> THE TASK
Below are records; reproduce exactly the lines from the one that has "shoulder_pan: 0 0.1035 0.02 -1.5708" through the one that has "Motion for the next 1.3", ends included, and nothing more.

> Data entries

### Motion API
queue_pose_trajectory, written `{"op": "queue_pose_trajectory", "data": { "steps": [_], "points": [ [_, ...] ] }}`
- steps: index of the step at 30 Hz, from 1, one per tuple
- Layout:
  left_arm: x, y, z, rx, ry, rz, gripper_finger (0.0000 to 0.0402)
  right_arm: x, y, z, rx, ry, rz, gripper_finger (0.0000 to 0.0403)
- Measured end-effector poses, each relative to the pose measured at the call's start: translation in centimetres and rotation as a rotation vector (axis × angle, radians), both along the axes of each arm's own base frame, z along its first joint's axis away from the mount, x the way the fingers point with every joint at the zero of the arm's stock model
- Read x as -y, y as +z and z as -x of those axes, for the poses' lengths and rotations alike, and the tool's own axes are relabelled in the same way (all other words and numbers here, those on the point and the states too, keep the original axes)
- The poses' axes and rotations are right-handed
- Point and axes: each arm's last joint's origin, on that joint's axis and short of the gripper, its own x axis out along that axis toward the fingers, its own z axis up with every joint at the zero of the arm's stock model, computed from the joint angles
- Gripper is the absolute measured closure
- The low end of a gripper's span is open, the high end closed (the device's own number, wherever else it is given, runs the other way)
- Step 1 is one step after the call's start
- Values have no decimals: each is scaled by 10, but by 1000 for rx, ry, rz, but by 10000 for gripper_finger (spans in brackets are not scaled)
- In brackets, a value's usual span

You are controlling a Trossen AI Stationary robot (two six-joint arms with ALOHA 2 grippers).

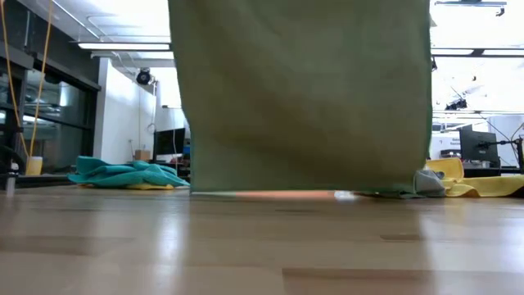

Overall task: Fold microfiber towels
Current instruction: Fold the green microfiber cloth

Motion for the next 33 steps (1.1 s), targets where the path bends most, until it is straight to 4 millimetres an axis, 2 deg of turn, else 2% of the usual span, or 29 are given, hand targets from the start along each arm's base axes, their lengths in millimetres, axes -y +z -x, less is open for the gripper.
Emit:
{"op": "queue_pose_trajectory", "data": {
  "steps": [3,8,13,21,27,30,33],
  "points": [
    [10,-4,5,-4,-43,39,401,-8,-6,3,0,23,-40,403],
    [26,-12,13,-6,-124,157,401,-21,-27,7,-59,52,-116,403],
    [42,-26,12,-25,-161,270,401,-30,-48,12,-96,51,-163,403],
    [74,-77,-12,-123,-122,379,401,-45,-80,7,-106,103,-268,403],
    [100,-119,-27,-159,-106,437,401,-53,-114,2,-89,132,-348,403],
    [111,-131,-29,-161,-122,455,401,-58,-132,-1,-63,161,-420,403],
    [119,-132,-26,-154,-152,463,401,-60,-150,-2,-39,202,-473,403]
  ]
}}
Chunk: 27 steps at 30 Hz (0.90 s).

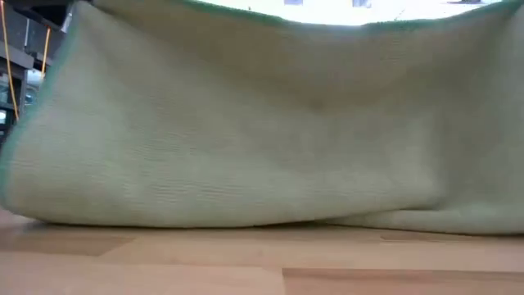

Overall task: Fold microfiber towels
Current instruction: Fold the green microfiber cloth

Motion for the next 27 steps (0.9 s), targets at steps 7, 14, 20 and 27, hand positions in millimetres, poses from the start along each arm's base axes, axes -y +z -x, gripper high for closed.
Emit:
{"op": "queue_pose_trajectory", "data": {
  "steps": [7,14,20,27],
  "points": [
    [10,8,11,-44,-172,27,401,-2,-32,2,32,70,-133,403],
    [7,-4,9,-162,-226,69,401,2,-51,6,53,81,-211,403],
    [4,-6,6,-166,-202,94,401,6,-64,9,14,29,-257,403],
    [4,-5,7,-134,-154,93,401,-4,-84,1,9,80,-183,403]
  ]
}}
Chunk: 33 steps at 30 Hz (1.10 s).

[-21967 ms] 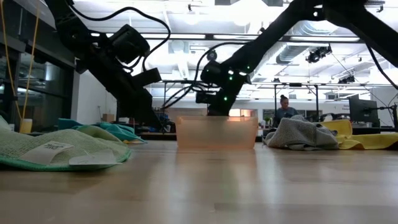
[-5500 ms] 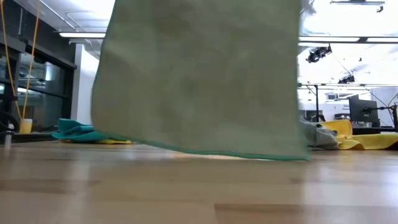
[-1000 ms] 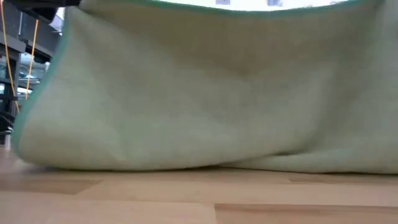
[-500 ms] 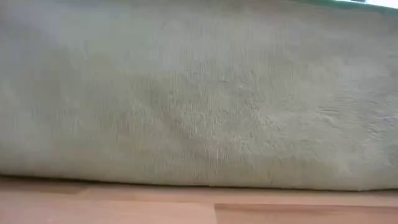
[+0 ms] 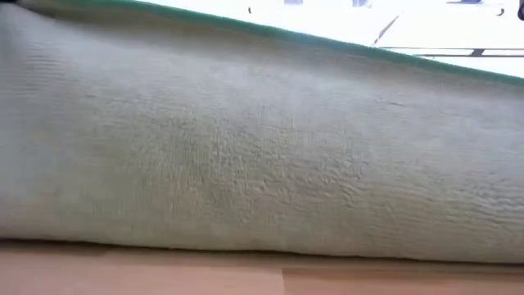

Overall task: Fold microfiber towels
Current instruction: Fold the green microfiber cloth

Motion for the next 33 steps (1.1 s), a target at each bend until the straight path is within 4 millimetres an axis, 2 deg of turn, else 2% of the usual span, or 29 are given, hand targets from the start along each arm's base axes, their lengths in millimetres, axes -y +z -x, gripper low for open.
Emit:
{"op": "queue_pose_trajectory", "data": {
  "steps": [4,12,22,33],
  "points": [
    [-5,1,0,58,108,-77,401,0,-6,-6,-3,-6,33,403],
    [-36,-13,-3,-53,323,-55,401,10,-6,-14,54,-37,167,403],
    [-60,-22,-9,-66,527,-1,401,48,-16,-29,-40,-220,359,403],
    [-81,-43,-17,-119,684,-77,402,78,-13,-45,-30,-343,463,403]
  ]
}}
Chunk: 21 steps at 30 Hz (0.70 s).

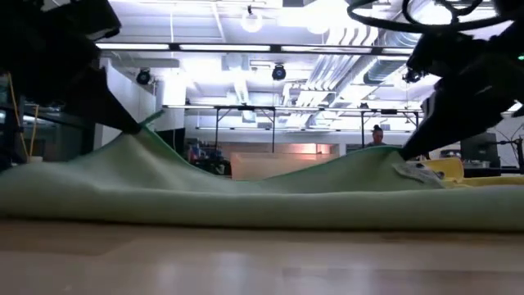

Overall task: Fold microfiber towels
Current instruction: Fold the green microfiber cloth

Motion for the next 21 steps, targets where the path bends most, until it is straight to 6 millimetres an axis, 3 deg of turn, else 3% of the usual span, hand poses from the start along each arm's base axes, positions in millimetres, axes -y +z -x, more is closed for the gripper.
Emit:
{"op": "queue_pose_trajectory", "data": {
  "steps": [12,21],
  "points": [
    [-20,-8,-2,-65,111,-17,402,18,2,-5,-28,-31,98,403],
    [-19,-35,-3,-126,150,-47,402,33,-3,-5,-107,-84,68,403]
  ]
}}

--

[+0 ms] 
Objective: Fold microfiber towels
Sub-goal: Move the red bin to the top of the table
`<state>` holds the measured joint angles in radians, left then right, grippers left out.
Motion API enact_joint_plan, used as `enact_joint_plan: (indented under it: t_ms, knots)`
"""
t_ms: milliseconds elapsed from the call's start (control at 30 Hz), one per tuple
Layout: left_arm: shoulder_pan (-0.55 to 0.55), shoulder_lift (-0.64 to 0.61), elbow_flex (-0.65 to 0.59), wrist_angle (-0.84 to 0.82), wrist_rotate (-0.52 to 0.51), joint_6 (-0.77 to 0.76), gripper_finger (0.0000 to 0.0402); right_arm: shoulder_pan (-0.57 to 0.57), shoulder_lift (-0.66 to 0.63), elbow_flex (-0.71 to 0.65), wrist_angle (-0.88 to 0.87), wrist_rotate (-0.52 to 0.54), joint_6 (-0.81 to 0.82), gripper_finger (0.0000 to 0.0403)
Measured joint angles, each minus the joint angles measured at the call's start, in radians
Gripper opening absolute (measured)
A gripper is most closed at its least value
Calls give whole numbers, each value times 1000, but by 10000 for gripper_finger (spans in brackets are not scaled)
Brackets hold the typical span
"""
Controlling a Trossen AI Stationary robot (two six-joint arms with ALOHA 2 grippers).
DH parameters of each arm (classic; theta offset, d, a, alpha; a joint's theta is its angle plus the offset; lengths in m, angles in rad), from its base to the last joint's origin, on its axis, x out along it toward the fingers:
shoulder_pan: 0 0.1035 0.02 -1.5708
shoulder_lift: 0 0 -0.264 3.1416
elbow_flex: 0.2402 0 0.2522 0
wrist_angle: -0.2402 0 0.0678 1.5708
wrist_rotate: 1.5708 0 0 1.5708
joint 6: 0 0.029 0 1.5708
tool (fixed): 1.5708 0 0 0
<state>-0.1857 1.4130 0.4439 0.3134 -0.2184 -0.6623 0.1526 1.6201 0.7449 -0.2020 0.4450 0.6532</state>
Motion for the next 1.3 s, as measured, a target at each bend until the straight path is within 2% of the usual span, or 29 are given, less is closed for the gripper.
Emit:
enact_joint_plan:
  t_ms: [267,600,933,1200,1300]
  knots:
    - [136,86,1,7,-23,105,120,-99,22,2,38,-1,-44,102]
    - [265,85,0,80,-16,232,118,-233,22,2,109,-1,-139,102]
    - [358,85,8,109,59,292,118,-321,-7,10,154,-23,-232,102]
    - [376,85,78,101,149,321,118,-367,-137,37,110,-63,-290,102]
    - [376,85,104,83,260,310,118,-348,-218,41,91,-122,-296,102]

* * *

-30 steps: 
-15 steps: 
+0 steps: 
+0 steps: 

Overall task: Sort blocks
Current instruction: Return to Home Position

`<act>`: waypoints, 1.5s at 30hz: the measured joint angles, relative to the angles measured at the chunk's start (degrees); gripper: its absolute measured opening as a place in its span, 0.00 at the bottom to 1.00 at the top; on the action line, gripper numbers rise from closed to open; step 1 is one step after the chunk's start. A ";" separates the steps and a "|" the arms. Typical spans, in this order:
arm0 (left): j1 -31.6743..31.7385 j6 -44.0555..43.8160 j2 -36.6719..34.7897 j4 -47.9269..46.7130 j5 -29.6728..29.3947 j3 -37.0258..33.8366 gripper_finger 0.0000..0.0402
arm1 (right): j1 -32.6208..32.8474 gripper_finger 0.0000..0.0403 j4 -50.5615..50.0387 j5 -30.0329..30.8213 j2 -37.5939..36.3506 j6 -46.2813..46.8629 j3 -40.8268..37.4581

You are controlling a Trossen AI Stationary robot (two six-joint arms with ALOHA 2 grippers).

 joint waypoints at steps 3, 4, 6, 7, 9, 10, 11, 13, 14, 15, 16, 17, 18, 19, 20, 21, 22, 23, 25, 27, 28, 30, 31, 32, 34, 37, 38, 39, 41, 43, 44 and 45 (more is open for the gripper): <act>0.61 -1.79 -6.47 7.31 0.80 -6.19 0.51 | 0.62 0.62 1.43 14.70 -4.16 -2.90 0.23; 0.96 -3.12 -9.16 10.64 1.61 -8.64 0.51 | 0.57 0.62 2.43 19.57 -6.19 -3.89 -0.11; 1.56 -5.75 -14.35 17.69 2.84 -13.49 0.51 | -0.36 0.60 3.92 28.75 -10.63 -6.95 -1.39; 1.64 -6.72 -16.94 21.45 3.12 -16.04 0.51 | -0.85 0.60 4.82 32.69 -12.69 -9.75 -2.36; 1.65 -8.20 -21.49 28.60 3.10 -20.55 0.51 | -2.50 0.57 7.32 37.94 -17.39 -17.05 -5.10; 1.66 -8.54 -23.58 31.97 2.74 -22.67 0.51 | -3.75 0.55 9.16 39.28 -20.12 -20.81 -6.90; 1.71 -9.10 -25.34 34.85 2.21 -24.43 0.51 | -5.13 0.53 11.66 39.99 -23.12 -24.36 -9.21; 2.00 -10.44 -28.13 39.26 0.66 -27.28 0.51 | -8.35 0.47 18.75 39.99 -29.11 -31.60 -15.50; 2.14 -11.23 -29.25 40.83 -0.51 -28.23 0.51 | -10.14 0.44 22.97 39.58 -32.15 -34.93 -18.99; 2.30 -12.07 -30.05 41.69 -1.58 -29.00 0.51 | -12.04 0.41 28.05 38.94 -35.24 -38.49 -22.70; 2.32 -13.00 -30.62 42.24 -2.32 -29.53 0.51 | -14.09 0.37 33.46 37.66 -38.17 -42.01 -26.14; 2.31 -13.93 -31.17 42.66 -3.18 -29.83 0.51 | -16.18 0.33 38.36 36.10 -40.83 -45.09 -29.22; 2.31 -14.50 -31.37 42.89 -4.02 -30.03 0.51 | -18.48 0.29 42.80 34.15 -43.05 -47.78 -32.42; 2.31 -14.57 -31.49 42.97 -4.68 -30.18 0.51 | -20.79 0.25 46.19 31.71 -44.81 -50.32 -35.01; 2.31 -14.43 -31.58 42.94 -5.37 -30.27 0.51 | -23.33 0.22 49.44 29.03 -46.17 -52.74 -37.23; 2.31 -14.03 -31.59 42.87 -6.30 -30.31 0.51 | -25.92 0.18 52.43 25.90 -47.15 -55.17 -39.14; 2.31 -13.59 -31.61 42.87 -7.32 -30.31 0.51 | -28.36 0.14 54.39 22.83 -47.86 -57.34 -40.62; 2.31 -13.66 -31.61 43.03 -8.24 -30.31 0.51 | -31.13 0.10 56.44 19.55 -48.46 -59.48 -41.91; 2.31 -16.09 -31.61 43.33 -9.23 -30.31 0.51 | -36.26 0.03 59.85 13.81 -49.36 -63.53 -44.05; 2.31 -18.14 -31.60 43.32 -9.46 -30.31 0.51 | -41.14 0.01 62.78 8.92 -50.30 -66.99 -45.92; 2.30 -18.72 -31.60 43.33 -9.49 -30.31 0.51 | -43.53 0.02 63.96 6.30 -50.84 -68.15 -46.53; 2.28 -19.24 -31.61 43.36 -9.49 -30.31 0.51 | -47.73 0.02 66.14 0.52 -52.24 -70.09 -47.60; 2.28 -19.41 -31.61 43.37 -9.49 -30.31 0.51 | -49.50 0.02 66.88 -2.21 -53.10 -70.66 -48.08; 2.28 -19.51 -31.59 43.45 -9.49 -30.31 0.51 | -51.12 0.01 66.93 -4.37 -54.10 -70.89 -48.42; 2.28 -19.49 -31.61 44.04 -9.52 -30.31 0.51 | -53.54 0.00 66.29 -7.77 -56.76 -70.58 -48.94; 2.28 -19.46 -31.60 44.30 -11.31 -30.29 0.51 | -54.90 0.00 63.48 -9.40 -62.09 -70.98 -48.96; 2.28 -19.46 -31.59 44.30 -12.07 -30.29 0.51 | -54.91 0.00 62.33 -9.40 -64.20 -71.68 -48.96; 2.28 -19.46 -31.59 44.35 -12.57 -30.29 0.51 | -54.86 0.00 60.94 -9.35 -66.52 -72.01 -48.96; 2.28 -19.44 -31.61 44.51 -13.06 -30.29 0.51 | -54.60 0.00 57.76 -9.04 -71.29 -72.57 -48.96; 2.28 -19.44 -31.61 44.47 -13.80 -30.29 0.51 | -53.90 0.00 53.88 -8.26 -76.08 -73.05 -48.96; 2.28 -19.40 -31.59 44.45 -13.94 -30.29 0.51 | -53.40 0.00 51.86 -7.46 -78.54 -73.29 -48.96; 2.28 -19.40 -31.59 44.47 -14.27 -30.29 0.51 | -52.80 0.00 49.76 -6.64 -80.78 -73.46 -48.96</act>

> COMPLETED EXERCISE
shoulder_pan: 0 0.1035 0.02 -1.5708
shoulder_lift: 0 0 -0.264 3.1416
elbow_flex: 0.2402 0 0.2522 0
wrist_angle: -0.2402 0 0.0678 1.5708
wrist_rotate: 1.5708 0 0 1.5708
joint 6: 0 0.029 0 1.5708
tool (fixed): 1.5708 0 0 0
<state>-0.1857 1.4130 0.4439 0.3134 -0.2184 -0.6623 0.1526 1.6201 0.7449 -0.2020 0.4450 0.6532</state>
Motion for the next 1.3 s, as measured, a target at each bend until the straight path is within 2% of the usual span, or 29 are given, less is closed for the gripper.

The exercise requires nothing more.